What is Docker exactly?

Docker is an open-sourced platform that is Linux based towards virtualization but using containers to build, run, test and packages applications with pure efficiency without losing its integrity because it doesn’t rely on the computer’s hardware but on the OS (Docker Engine). Docker is broken down into different elements that helps it run a bit smoother than virtualization, which are containers, images, registries, docker file, and Docker engine. Docker image are set instructions that make up the containers and processes on how to run the application. To run the images, we have the docker engine that helps maintain the virtualization said container on the host machine. If docker is installed it can be applied the same when it comes to container since they run the same. For example, when we want to build a website and add in a web server along with a database such as MySQL, we can simply make an image for the MySQL and give it instruction to the specific port you wish. then package the web server in a container to run the images you already preconfigured and its dependencies, so if you need more servers to be added, easily deployable and easy to migrate said containers to new server. 

I have no prior experience with docker but have a great understanding on how it can be useful in software development and how it can used efficiently especially when compared to cost and using VMs. I could have used this practice in combine with my database class of when I built a MySQL sever and could’ve practice my database with a docker container and saw first handedly how to implement and observe the inner workings of composing it into a container to save the hassle if I wanted to build a web server or application entirely on the docker services. 

Blog resource link: https://www.bmc.com/blogs/docker-101-introduction/

Blog Discovery

Michael Feathers is a software developer, founder, and director of R7K Research & Conveyance. R7K Research & Conveyance is a company located in Miami Florida. Specializing in software design, they use the importance of the need of the business and intensive planning to meet company demands, plus on top of that to be able to design software where you are aware of the code to make adaptable adjustments in the long run such as, adding new features that are newly needed vs features that are easily removed to make room for new upcoming changes which is referred to as planning. 

He helps other teams and developers to refactor code to improve its performance without rewriting the existing code. Gives best practices to maintain their software with ease such as making test programs as you can optimize it at the same time to keep tabs on it. 

I chose this blog because he provides helpful tips whether they are in Java, Python, C++, etc. and leaks information from his Book “Legacy Code”. Also mentions UML which I could learn more in depth of when we progress further into CS-343. 

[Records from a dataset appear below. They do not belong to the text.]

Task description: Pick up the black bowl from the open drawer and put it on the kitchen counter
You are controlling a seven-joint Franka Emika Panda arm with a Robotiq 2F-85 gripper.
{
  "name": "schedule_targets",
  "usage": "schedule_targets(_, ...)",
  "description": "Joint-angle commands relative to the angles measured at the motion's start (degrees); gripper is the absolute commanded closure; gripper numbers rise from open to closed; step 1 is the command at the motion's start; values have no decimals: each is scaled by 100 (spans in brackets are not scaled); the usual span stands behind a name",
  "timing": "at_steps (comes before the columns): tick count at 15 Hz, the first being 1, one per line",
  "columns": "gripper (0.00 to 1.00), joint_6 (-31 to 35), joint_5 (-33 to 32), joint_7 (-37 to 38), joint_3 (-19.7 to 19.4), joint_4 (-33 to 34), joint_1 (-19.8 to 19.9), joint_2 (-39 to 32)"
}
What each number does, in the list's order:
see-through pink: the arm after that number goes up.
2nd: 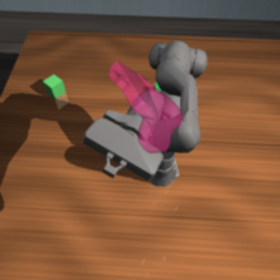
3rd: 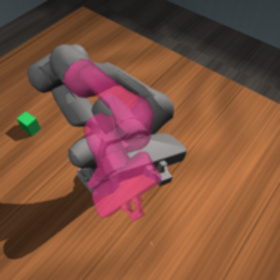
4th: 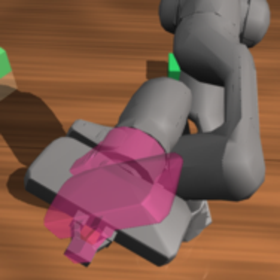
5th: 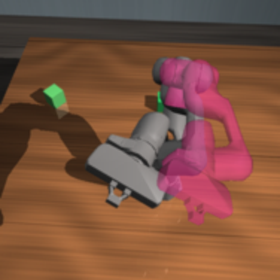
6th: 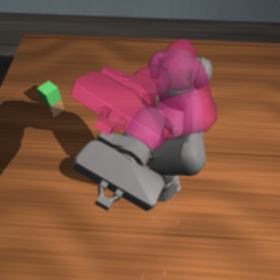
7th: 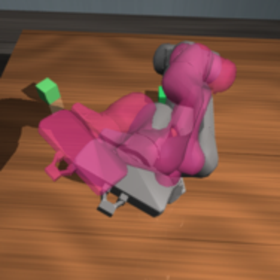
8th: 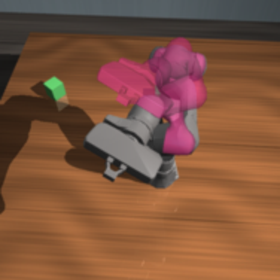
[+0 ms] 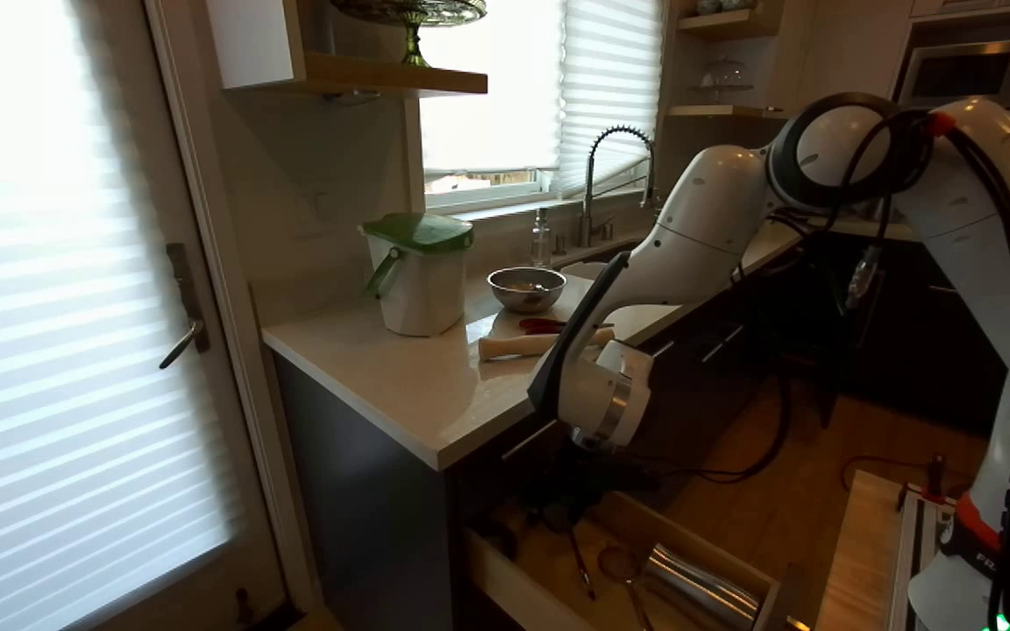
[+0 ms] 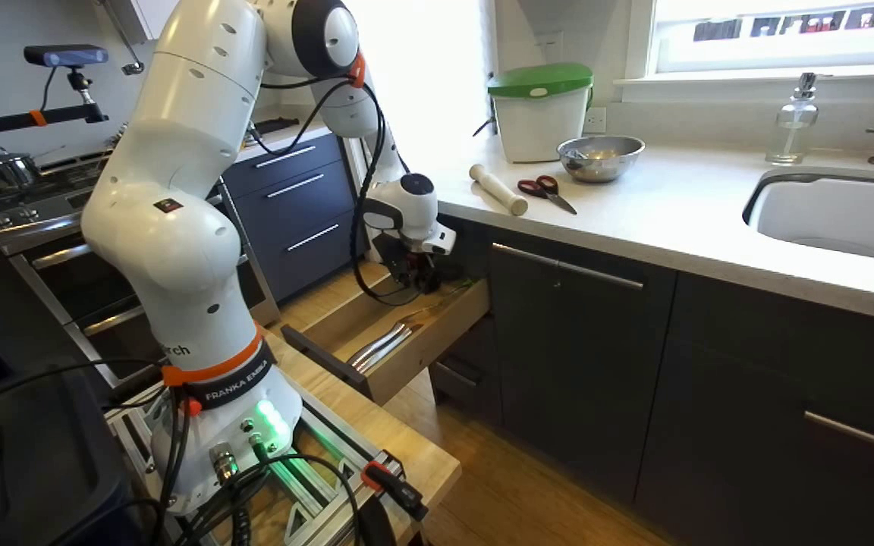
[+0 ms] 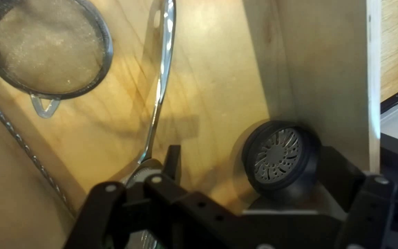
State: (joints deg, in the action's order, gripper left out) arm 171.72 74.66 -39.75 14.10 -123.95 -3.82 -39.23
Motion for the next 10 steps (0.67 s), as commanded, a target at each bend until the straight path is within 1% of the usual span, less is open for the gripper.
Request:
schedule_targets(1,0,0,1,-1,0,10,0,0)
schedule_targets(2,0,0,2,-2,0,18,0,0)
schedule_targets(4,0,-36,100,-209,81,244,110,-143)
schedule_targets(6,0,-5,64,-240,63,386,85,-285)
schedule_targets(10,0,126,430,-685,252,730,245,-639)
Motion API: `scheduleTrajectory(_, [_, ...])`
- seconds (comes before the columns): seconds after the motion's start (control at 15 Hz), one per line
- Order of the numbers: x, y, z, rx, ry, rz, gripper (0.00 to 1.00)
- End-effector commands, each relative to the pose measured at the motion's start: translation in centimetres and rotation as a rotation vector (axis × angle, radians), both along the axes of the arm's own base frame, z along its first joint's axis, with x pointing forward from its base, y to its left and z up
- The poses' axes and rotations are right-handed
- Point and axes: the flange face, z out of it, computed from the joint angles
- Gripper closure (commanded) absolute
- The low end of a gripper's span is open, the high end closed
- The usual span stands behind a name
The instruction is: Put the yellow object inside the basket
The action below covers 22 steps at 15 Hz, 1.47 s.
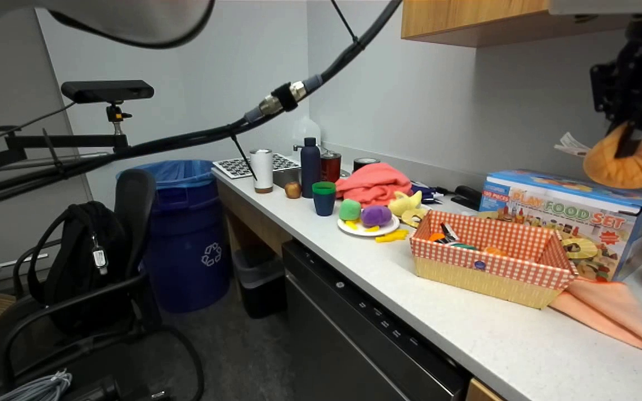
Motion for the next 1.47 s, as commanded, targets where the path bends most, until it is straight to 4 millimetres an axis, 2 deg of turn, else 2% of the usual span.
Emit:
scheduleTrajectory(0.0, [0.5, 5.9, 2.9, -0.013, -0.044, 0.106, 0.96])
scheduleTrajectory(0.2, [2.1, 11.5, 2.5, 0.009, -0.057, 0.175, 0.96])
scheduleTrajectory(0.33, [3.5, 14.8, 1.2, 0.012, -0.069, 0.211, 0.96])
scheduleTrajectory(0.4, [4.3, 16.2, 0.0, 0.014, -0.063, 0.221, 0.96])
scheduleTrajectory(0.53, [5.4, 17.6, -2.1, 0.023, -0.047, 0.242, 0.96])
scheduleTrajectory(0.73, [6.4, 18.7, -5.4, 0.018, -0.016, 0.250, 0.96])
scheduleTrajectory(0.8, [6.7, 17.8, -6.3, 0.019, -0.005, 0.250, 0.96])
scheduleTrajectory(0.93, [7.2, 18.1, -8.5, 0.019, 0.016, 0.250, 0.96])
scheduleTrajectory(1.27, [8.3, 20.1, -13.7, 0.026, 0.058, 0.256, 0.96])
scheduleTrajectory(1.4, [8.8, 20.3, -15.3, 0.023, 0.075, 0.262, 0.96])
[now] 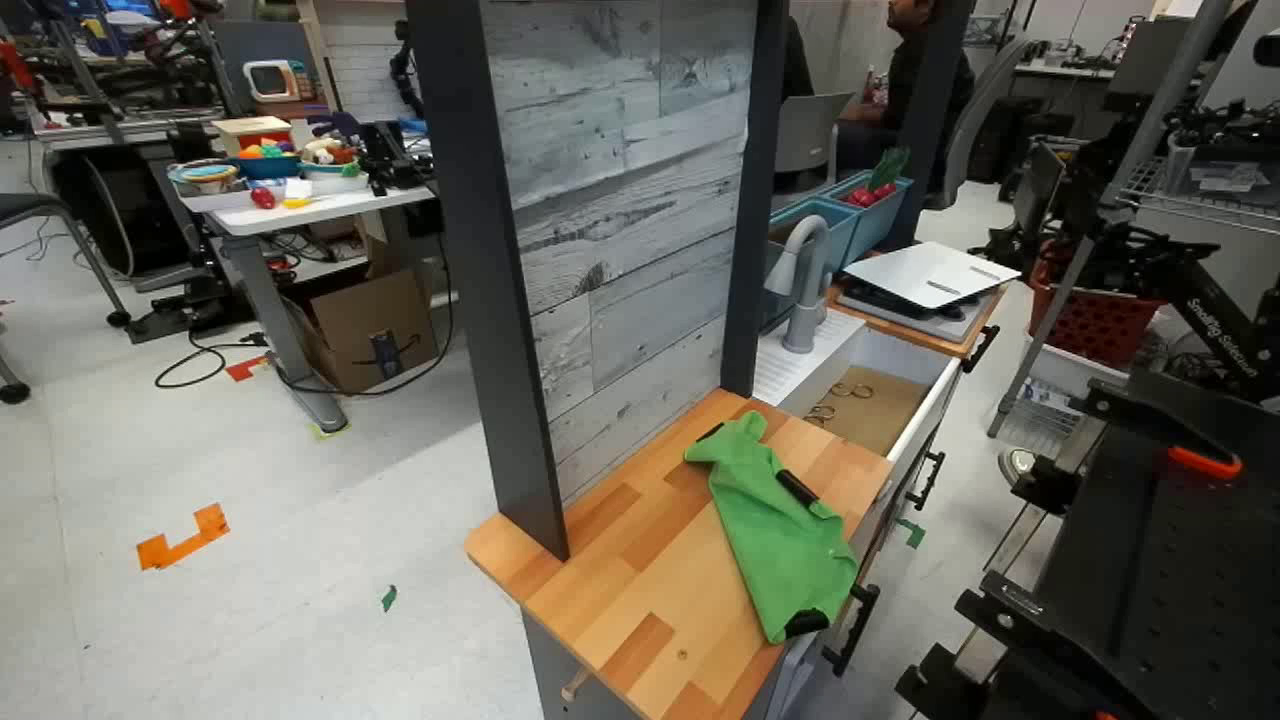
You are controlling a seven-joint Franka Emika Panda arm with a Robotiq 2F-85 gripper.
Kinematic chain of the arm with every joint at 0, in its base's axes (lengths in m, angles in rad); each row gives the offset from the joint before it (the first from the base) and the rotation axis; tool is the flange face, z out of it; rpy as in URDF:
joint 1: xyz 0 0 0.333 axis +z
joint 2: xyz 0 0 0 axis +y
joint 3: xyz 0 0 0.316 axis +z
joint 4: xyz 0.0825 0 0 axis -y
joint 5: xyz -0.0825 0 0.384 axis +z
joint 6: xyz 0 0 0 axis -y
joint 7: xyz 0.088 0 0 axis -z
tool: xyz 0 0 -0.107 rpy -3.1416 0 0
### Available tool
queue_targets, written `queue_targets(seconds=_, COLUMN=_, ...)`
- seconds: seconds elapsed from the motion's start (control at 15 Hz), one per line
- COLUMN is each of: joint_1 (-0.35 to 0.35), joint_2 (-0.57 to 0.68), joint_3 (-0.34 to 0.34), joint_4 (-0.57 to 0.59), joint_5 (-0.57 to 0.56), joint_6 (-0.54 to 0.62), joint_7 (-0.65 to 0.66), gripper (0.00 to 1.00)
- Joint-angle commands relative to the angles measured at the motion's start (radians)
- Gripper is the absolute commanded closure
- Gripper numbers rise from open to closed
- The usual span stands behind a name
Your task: Move the green towel to the left
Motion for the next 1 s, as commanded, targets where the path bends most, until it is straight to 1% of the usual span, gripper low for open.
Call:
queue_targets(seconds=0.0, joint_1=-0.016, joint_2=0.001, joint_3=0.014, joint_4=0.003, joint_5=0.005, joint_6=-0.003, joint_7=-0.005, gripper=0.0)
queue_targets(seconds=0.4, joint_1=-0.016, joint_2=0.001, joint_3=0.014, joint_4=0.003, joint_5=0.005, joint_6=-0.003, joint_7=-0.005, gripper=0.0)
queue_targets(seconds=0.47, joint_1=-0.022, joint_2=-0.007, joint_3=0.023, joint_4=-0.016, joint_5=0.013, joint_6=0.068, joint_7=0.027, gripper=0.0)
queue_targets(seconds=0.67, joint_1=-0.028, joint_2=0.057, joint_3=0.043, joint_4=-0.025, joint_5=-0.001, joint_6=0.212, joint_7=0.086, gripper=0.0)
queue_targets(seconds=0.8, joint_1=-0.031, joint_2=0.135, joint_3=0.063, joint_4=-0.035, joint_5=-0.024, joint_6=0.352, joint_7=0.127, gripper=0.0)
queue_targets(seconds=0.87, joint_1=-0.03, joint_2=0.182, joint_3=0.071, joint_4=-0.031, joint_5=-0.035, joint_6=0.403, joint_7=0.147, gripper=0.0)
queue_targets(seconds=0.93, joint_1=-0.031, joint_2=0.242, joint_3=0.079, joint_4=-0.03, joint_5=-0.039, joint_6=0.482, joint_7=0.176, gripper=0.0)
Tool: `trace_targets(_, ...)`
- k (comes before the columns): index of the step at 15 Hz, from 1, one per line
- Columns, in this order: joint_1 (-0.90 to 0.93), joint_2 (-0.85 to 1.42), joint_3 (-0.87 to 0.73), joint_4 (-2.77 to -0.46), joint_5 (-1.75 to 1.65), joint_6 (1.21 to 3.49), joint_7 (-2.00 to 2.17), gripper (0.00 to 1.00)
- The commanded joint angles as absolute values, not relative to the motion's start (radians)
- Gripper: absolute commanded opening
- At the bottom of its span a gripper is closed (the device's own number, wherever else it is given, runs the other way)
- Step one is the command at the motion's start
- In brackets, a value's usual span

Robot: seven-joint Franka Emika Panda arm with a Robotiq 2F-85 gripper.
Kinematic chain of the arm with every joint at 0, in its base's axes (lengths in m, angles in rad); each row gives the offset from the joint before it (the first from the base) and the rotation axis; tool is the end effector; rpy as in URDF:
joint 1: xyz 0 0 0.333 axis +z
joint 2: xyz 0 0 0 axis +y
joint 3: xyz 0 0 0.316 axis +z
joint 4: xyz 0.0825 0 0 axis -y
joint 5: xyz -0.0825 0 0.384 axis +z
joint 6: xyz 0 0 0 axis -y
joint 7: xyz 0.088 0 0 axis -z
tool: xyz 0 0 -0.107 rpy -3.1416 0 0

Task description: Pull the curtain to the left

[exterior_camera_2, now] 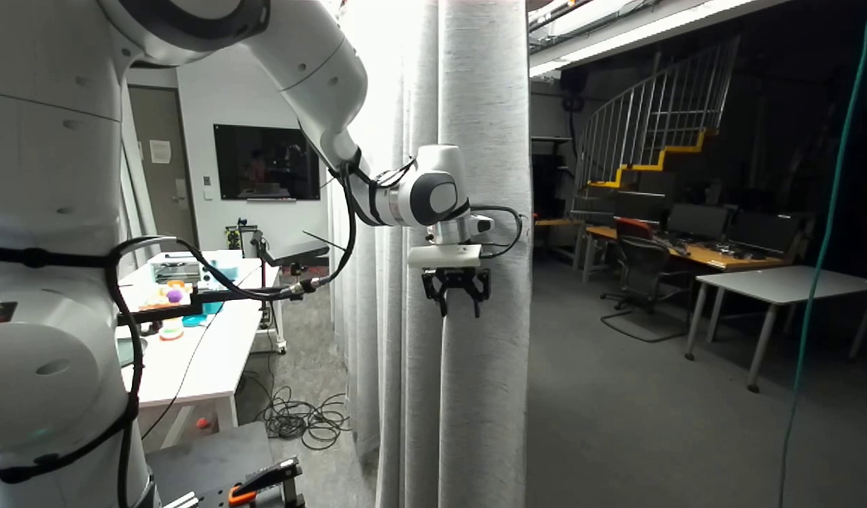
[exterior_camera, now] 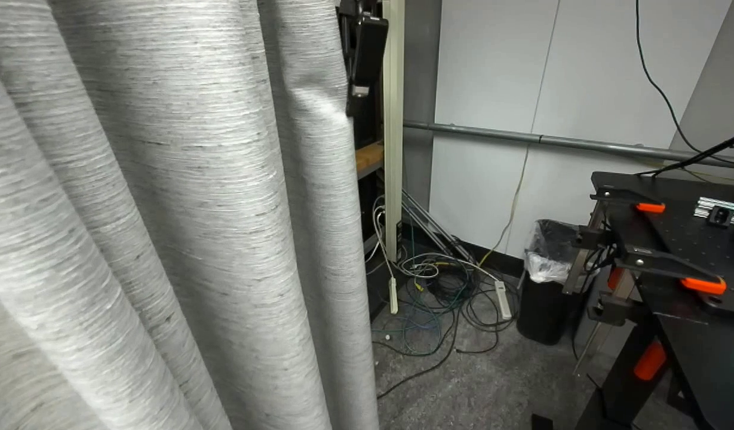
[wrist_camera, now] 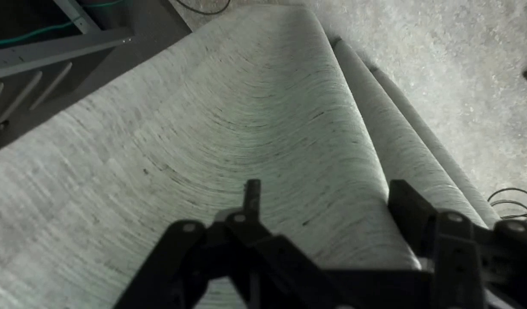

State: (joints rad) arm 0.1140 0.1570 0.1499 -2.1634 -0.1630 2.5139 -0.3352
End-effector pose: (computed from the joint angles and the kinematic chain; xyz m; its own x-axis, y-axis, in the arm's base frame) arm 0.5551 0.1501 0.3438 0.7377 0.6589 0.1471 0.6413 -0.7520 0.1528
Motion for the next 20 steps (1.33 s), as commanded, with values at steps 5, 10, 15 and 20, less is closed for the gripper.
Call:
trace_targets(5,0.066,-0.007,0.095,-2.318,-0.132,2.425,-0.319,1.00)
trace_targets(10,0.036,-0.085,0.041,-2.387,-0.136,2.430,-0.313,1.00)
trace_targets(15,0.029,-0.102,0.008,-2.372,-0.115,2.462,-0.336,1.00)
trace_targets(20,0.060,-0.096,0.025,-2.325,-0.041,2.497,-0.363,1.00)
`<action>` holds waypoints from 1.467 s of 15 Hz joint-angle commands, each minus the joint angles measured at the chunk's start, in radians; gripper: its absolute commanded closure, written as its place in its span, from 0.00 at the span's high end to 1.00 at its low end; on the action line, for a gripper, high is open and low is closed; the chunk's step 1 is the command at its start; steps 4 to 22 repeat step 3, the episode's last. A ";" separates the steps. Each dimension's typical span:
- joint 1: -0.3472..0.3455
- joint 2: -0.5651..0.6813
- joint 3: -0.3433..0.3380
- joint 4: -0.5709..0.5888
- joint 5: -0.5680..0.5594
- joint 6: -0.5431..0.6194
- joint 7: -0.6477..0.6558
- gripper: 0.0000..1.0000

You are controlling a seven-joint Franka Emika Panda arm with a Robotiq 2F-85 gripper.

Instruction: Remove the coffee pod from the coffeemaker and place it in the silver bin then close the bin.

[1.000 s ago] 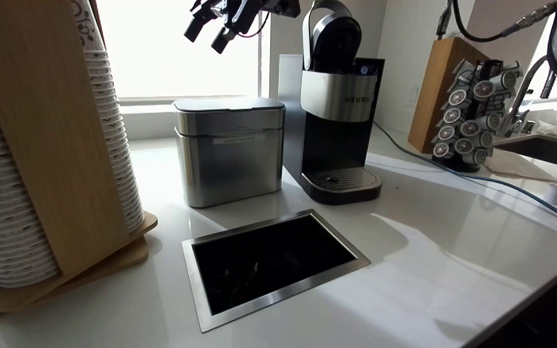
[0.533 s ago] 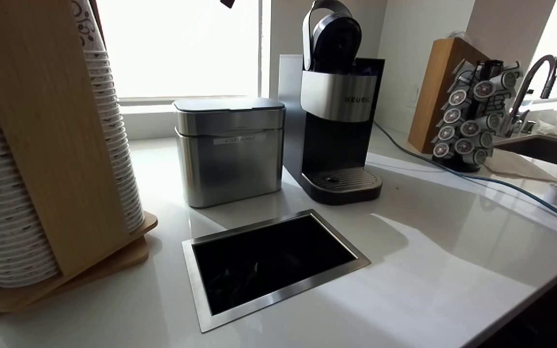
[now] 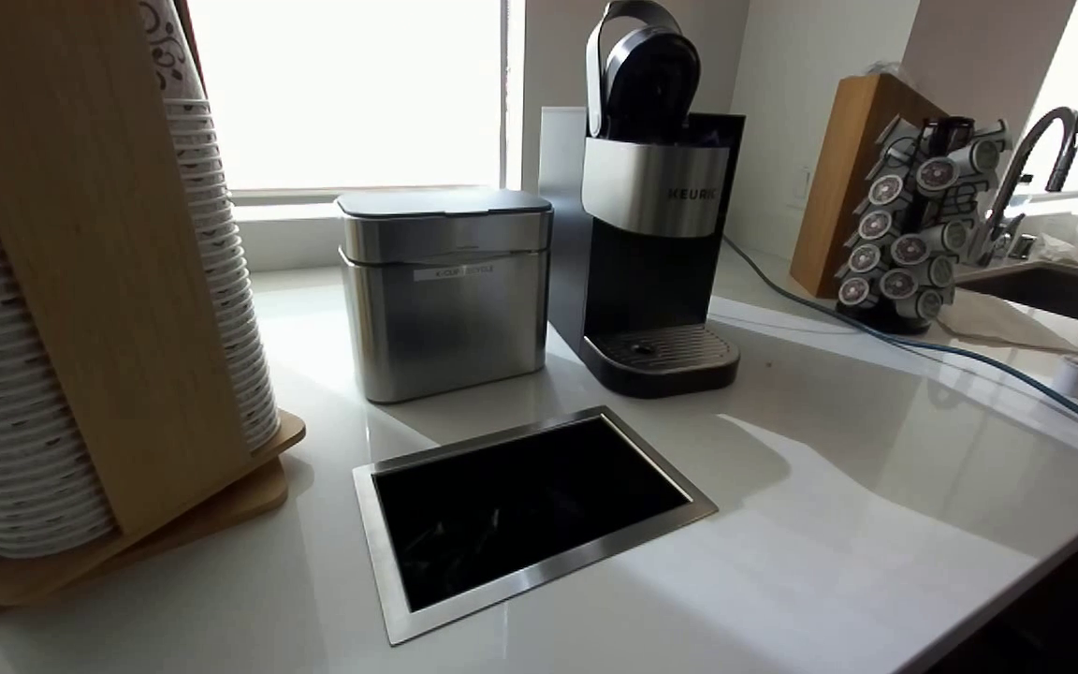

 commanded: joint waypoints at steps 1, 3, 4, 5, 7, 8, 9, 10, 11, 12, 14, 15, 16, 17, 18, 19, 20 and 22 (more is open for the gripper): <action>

In one of his blogs about code refactoring, he discusses that before we make tests for our own code we write, we must evaluate and rethink towards ourselves whether if it is going to fail. He stated, “As you make any change, know with every edit whether that edit changes behavior.” https://michaelfeathers.silvrback.com/testing-yourself, meaning we can’t compile code if it is incomplete, if there is something going wrong, we must figure out the missing piece of the puzzle. I could’ve used this type of thinking back in my other core classes like Data structures, or intro to programming class, because it can only take a small mistake to make your entire code and/or program to fail. Another reason is that Michael gives an example about when working in groups, and the type of challenges you may face such as having trouble putting heads together, not seeing each other’s perspectives. Providing tips and trick to get around obstacles like these. In CS-343, we do POGIL activities when we come into class, each member has roles of their own to keep the teamwork intact, but as he exemplified before we may also “glitch” and we have to figure out why and what can do about it. Depending on how we think and how we get ideas.